Yenigün Gazetesi
“Özgürce” Makale Yazısı
18 Aralık 2013
Bu fotokopiyi çok şeyler için veriyorum
Sakarya İli Türkiye Büyük Millet Meclisi’nde 14 Haziran 1954 günü kabul edilmiş, 22 Haziran 1954 günü 6419 sayılı yasa olarak yayınlanmıştır.
Geçici madde ile yasa 1 Aralık 1954 günü yürürlüğe girmiş, ‘Adapazarı Kaymakamlığı’ tabelası indirilmiş, ‘Sakarya Valiliği’ tabelası asılmıştır.
- yıla girilmiştir.
Sakarya Aylık Kültür Dergisi
(1 Mart 1943)
ÖNSÖZ
Adapazarı, vatanımızın bir çok vilayet merkezlerimizden büyük, birinci sınıf bir kaza ve mühim bir ticaret merkezidir. Kazamız çevresiyle 80.000 nüfusu ile bir çok münevverlerimizi de kucağına almış bulunmaktadır. Bu kadar kalabalık nüfuslu bir yurt parçasında bir gazete veya derginin çıkmayışını büyük bir eksik olarak gördük. Bir boşluğu doldurmak Adapazarlılar’ın da memnun olup ‘Sakarya ile övüneceklerini düşünerek’ bu uğurda çalışmaktan zevk duyduk.
Derginin adı niçin Sakarya kondu? Mecmuanın intişarı kararı veren Halkevi İdare heyeti, o gün çok memnundu. Mecmuanın adı ‘Akova, veya Sakarya olması üzerinde münakaşa ediyordu. Bu iki fikirden
- A) ‘Akova, Adapazarı-Hendek havalisindeki düzlüğe verilen isimdir. Binaenaleyh mecmuanın adı ‘Akova’ olsun deniyordu. Halbuki, Adapazarı bu ovanın çok küçük bir parçası üzerine kurulmuştur. Aynı zamanda halk tarafından bilinen bir isim değildir.’
2.B) ‘Sakarya Nehri ‘Türklüğün Milli coğrafyasından, milli tarihine geçmiştir’ Bu nehir Anadolu’nun bir çok şehir ve kasabalarından geçerek, Türk kıyılarında denize kavuşuyor. Sakarya geçtiği yerler üzerinde en uzun olarak Adapazarı’nın topraklarını sunar. Zaman zaman Adapazarı’nın ta içerlerine kadar gelir ki halkın çok yakından tanıdığı isimdir. İstiklal savaşında Türk Ordusu bu nehrin gerisine çekildi. Tahta köprüyü yakmak sureti ile düşmanın doğuya geçmesine mani oldular.
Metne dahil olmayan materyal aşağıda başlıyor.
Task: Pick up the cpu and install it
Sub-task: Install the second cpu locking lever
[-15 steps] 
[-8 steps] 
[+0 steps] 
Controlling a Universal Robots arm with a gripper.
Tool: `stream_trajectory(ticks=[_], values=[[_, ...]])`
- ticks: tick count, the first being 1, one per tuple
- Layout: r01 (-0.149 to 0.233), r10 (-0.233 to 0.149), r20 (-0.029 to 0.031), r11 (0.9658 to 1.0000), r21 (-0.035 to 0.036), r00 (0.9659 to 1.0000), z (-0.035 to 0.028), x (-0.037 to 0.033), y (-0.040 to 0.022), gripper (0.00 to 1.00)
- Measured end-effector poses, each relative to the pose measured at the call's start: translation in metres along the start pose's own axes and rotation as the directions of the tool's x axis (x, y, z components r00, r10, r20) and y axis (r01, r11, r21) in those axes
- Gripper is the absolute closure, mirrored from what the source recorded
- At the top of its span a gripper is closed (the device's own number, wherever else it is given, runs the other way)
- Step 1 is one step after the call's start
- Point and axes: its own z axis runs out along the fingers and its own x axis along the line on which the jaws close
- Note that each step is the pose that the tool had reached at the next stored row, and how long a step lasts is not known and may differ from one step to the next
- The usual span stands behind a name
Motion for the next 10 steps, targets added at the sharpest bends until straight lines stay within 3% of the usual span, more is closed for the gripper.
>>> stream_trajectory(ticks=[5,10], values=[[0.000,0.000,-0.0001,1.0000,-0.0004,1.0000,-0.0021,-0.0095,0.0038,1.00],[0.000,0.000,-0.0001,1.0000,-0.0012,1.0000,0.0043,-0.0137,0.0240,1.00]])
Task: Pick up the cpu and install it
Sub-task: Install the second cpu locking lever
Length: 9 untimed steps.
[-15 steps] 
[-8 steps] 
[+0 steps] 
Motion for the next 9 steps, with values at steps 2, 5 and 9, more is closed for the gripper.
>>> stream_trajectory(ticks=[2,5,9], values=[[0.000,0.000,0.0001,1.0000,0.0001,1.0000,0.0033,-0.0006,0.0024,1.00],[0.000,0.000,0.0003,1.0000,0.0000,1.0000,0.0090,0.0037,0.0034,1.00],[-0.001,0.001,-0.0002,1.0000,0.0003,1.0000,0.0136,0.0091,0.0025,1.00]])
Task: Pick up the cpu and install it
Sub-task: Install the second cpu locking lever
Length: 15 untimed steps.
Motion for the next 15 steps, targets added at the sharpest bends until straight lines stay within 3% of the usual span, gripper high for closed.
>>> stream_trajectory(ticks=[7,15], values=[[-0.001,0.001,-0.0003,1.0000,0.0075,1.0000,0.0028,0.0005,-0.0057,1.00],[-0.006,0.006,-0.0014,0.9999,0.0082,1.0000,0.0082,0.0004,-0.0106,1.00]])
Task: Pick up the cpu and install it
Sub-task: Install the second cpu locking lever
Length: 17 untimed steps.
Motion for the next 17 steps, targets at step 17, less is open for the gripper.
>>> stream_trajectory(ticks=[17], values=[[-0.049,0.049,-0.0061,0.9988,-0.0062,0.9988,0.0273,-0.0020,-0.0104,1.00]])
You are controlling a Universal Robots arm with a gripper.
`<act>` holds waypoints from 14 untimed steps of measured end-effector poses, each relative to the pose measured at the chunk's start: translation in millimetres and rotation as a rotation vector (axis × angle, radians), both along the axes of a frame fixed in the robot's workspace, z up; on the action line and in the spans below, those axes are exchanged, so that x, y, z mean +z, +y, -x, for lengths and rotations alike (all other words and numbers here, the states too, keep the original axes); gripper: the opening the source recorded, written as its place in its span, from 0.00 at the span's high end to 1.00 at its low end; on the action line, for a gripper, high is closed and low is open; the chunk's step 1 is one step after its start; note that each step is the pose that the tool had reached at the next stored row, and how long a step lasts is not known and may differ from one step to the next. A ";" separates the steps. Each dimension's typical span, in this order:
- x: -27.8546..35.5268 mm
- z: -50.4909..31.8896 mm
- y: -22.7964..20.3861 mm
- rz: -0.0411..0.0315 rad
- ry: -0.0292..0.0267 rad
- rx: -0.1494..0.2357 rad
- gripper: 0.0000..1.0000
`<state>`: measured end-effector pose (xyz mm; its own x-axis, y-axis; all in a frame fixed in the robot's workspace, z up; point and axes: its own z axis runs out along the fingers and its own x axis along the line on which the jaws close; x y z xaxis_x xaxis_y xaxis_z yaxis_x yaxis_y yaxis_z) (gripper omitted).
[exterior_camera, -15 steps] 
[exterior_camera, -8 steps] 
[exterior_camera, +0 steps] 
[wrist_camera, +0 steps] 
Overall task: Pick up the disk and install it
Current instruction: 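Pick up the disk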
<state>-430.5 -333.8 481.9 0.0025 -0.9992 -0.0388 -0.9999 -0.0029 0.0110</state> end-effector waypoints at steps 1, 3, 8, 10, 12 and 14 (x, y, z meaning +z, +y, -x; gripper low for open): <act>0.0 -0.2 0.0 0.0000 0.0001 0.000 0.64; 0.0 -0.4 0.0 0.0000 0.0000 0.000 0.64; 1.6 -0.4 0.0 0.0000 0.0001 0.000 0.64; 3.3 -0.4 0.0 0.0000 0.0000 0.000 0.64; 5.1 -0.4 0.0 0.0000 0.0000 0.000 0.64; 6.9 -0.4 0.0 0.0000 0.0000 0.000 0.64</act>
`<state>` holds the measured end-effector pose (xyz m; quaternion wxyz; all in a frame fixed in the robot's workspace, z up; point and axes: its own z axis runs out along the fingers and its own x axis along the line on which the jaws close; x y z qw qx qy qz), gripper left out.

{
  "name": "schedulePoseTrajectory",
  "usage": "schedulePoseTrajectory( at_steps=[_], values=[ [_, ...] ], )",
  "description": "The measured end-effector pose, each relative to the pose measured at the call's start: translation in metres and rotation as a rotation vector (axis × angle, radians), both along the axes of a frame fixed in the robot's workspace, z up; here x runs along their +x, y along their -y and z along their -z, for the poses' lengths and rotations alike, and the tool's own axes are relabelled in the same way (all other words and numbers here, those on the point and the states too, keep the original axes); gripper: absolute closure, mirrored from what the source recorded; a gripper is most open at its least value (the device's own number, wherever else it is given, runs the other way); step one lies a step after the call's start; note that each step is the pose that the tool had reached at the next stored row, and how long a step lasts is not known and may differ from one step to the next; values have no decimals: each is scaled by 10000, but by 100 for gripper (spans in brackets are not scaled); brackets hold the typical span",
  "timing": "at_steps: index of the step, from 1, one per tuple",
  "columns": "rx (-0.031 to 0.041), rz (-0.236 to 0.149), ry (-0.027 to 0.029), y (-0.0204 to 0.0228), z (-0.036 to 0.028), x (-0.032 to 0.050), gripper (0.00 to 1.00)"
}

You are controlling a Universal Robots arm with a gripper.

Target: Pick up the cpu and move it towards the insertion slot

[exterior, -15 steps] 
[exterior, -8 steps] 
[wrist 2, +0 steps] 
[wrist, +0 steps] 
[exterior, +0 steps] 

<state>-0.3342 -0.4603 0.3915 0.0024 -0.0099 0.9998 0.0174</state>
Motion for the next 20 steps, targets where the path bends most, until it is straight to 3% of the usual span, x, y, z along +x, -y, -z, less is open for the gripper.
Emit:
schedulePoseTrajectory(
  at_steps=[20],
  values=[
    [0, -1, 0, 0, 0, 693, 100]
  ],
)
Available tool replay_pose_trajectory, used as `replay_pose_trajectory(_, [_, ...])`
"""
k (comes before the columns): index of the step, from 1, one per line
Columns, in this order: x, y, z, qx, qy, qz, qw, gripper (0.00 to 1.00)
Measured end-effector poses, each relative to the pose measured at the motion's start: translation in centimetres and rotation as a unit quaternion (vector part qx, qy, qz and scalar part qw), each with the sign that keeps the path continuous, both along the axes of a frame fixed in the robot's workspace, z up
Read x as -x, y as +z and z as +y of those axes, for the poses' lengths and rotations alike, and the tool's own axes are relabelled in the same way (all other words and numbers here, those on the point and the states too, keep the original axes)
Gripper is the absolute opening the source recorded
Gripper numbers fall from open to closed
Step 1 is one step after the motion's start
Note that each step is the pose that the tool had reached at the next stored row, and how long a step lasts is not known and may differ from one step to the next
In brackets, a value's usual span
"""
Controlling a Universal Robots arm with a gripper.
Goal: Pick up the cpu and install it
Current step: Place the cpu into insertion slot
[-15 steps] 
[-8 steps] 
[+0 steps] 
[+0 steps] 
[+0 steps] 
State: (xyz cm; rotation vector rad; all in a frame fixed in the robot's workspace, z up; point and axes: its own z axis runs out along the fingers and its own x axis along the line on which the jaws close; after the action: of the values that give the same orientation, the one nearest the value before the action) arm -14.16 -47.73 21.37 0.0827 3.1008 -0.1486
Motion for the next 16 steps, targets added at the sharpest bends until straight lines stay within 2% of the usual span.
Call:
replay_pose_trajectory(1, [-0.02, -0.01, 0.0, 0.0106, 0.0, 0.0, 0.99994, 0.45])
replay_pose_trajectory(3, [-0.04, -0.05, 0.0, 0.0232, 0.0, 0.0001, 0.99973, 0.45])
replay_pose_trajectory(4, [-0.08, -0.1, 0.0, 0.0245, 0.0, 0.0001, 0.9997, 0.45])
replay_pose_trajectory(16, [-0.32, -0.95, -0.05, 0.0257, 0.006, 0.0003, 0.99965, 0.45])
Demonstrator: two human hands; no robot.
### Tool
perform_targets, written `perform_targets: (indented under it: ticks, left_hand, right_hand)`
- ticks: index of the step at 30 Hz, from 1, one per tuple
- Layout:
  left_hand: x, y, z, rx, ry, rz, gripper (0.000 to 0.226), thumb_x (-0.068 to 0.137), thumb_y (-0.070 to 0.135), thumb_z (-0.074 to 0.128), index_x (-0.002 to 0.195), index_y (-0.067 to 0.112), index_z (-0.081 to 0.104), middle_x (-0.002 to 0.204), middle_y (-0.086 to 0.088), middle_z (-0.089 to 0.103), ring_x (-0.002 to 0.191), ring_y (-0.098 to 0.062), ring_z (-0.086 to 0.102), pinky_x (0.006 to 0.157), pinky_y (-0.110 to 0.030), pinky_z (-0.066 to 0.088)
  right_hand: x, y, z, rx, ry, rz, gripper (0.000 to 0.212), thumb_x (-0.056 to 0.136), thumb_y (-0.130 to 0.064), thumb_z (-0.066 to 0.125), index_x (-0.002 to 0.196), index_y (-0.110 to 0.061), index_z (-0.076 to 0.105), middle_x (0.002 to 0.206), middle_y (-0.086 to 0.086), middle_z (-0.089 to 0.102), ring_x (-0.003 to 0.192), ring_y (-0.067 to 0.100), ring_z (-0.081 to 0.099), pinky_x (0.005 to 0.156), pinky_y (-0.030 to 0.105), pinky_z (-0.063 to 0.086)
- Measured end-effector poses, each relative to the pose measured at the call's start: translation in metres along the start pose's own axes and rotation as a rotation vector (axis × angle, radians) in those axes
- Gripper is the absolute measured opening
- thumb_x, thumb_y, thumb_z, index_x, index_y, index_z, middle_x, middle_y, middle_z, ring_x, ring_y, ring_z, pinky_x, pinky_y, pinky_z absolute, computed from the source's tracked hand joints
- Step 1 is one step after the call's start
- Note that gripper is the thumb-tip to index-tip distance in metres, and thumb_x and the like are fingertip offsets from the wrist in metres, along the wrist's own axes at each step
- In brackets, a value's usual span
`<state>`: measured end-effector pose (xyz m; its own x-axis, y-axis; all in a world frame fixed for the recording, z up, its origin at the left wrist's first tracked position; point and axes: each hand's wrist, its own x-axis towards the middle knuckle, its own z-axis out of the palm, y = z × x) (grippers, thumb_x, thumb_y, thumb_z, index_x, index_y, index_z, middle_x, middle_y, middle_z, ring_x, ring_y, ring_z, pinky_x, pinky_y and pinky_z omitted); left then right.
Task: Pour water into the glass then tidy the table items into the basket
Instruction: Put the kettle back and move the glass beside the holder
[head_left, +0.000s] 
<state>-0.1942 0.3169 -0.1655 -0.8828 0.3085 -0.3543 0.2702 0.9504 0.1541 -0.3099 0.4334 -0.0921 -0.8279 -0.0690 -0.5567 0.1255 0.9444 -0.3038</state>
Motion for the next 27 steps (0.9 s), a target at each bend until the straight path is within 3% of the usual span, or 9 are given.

Adapazarı’nın yakın bir gelecekte Sakarya vilayeti olmasını umumi bir istek olarak temenni ediyoruz. İşte bu kuvvetli düşüncelerin tesiri ile dergimizin adını ‘Sakarya’ koyduk’
Atatürk inkılabının verdiği kuvvetli imanı, halkevlerinde kökleştiriyoruz. Halkevleri yurt içinde gençliği sinesinde toplayan şefkatli bir ana ocağı samimi bir dost derneği olduğuna bütün ulus iman etmiştir. İşte ‘Sakarya bu imanın bir ibadeti olarak çıkıyor.’
Sakarya Atatürk örsünde, İnönü’nün çekici ile dövülmüş, çelik ruhlu bir nefsin eseridir. Sakarya İnkılabının nurlu yolunun yorulmak bilmez bir yolcusu olacaktır. Bu ideali benimsemiş herkes ‘Sakarya’nın sahifelerini kendilerine açık bulacaklardır. İdealist gençlerin yazısı ‘Sakarya’nın bir zinneti olacaktır’
Sakarya ağabeysinin şanlı menkıbesinden hız alıp ulusal kültür deryamıza bir damla akıtılabilirse kendini mutlu sayacaktır.